David Bruce: The Funniest People in Sports, Volume 2: 250 Anecdotes — Pitchers, Practical Jokes

Pitchers

• In the 1920s, the New York Yankees had several power hitters, including Babe Ruth, Lou Gehrig, and Tony Lazzeri, who were called “Murderers’ Row” because they figuratively murdered pitchers by frequently hitting home runs. Waite Hoyt, a right-handed pitcher for the Yankees, once joked, “A Yankee pitcher never should hold out (not sign a contract in hopes of getting more money) because he might be traded, and then he would have to pitch against them.”

• Gaylord Perry was well aware that he had a reputation for throwing spitballs—he titled his autobiography Me and the Spitter and after winning 300 games he wore a T-shirt bearing the slogan “300 Wins is Nothing to Spit At.” Baseball manager Gene Mauch was also well aware of Mr. Perry’s reputation and once said, “He should be in the Hall of Fame, with a tube of K-Y Jelly attached to his plaque.”

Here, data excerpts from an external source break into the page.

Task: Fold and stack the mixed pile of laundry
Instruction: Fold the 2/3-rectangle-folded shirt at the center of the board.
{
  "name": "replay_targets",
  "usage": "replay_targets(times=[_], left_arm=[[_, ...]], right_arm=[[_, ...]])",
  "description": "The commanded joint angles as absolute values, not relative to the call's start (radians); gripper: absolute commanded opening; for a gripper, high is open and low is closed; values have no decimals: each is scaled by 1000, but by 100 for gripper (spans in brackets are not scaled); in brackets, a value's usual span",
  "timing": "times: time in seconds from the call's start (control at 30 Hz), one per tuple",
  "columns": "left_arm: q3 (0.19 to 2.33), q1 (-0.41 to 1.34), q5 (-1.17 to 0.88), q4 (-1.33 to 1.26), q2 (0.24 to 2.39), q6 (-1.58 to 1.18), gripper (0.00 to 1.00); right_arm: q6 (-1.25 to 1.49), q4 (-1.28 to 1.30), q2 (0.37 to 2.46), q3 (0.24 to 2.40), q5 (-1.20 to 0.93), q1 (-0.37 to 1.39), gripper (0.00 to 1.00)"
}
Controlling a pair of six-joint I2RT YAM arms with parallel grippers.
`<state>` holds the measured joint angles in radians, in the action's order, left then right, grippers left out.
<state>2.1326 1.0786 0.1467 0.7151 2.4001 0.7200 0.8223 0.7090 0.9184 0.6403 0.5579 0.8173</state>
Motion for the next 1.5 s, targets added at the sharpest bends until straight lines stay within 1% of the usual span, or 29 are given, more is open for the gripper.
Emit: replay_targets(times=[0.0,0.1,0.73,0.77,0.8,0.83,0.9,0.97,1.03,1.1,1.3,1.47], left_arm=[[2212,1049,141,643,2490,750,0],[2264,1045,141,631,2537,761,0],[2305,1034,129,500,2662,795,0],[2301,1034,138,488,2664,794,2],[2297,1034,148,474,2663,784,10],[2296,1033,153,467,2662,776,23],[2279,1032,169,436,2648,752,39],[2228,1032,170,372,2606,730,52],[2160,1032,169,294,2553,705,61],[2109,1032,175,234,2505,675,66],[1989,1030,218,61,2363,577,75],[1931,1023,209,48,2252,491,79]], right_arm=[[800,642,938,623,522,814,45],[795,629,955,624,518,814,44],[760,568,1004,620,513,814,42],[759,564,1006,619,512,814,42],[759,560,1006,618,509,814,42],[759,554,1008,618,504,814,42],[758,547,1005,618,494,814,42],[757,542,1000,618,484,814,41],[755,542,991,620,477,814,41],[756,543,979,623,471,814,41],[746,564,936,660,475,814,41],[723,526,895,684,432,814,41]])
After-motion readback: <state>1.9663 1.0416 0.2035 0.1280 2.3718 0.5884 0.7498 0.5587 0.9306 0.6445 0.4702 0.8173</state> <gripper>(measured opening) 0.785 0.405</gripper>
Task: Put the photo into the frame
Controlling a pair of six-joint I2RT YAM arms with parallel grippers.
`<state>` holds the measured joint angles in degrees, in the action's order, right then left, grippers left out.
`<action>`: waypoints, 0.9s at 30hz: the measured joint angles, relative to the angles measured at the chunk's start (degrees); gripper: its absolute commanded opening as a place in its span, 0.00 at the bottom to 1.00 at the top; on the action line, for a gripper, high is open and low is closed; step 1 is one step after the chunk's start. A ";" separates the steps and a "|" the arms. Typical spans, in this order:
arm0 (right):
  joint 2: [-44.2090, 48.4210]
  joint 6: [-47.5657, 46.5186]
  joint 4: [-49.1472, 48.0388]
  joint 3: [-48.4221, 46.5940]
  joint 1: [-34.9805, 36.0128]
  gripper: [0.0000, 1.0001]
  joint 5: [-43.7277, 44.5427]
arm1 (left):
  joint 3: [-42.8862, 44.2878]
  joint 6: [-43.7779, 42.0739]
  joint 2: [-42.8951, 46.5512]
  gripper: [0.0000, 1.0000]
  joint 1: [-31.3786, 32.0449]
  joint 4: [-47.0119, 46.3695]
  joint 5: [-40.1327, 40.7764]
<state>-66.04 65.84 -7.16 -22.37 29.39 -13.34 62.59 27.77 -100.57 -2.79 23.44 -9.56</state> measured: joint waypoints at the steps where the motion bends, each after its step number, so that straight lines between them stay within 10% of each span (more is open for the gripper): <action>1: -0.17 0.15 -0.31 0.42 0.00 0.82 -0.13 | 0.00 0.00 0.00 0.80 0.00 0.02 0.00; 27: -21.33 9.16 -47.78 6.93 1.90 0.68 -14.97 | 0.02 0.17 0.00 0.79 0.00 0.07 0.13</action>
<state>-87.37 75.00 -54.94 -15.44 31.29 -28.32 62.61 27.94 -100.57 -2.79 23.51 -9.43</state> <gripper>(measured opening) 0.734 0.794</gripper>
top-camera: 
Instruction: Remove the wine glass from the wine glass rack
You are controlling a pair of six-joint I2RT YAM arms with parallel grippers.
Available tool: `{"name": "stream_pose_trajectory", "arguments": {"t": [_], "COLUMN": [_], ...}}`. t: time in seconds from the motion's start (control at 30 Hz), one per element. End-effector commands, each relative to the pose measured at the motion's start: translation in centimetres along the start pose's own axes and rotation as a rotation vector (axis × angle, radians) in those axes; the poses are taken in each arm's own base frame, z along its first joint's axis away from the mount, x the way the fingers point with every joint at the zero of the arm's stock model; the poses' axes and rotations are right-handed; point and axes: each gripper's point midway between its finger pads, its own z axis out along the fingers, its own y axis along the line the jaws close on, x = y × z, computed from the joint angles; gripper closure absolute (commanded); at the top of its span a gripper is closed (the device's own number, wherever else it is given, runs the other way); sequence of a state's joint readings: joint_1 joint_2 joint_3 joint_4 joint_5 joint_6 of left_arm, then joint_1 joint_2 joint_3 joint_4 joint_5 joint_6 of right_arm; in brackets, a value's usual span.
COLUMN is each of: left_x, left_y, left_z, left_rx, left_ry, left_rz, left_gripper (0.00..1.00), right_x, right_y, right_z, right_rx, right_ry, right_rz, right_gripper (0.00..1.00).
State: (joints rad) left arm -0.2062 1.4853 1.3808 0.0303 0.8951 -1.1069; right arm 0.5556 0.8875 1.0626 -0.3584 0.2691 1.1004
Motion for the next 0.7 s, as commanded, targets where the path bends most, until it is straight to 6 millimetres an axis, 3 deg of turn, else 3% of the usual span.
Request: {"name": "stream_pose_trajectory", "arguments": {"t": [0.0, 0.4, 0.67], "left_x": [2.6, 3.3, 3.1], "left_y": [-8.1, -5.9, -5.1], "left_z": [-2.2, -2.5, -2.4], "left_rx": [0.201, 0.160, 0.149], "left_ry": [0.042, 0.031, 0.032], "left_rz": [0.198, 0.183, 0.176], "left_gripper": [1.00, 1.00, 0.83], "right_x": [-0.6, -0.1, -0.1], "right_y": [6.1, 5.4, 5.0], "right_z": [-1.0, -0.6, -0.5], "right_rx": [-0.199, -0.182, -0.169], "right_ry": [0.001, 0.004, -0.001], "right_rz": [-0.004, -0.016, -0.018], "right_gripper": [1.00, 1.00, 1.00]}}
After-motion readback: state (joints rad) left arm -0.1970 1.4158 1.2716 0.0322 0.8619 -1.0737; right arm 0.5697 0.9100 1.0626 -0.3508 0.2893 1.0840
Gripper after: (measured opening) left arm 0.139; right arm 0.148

• Gaylord Perry was a great pitcher but not a great hitter. In fact, Alvin Dark (manager for the San Francisco Giants) once predicted that an astronaut would land on the moon before Mr. Perry hit a home run. On July 20, 1969, Neil Armstrong stepped onto the surface of the moon—and 17 minutes later Mr. Perry hit his very first major-league home run.

Practical Jokes

• Jay Johnstone played major-league baseball from 1966 to 1984 and made his mark as a clown. After a Dodger shortstop made a couple of fielding errors in one game, Mr. Johnstone put Band-Aids on his glove. While sitting in the dugout, Mr. Johnston often wore giant sunglasses, a space helmet, or a beanie. During one game, he and Dodger pitcher Jerry Reuss left the dugout, changed clothes, and joined the groundskeeping crew in manicuring the field at the end of the fifth inning. They were recognized, a TV cameraman broadcast their antics, and the fans gave them a standing ovation. However, Dodger manager Tommy Lasorda gave both men $200 fines for being out of uniform and sent Mr. Johnstone in to pinch-hit—Mr. Johnstone hit a home run. Returning to the dugout, he told Mr. Lasorda, “Next time you need me, I’ll be in the groundskeepers’ room.”

• When Chamique Holdsclaw played as a first-year athlete for the Tennessee Lady Vols, her first road trip was to Hawaii, where they would play in the Kona Classic. Before they left for the airport, her teammates handed her a yellow broomstick and told her that it was a tradition for a first-year player to carry the “freshman pole” during their first road trip of the season. Not wanting to break tradition, Ms. Holdsclaw carried the broomstick through the airport and onto the airplane, where finally a coach told her that she was the victim of a practical joke. Actually, the practical joke started a new tradition. The Lady Vols won the Kona Classic (and Ms. Holdsclaw was named Most Valuable Player of the tournament), and in years afterward the freshman pole was carried on the first road trip of the season to bring the team good luck.

• Referee Dan Tehan of Cincinnati witnessed a practical joke pulled on a timekeeper at a University of Michigan basketball game in the first half of the 20th century. The timekeeper always made a grand show of getting his pistol out, pointing it toward the rafters, and pulling the trigger to announce that time had run out and the game had ended. This time, when the timekeeper pulled the trigger, a huge, dead bird fell within three feet of him. Before the game had started, a couple of Michigan football coaches had hidden the bird and a student in the rafters.

• Major-league umpire Eric Gregg was a heavy man, sometimes weighing 360 pounds, and of course he heard a lot of fat jokes while working. Once, he was told that in the fifth inning, his girlfriend would appear. This had him wondering because he didn’t have a girlfriend—he was very happily married. The mystery was indeed revealed in the fifth inning—when the Goodyear blimp arrived. On another occasion, he couldn’t find the baseball, so the Phillies’ Greg Gross told him, “Eric, if it was two scoops you’d find it in a second.”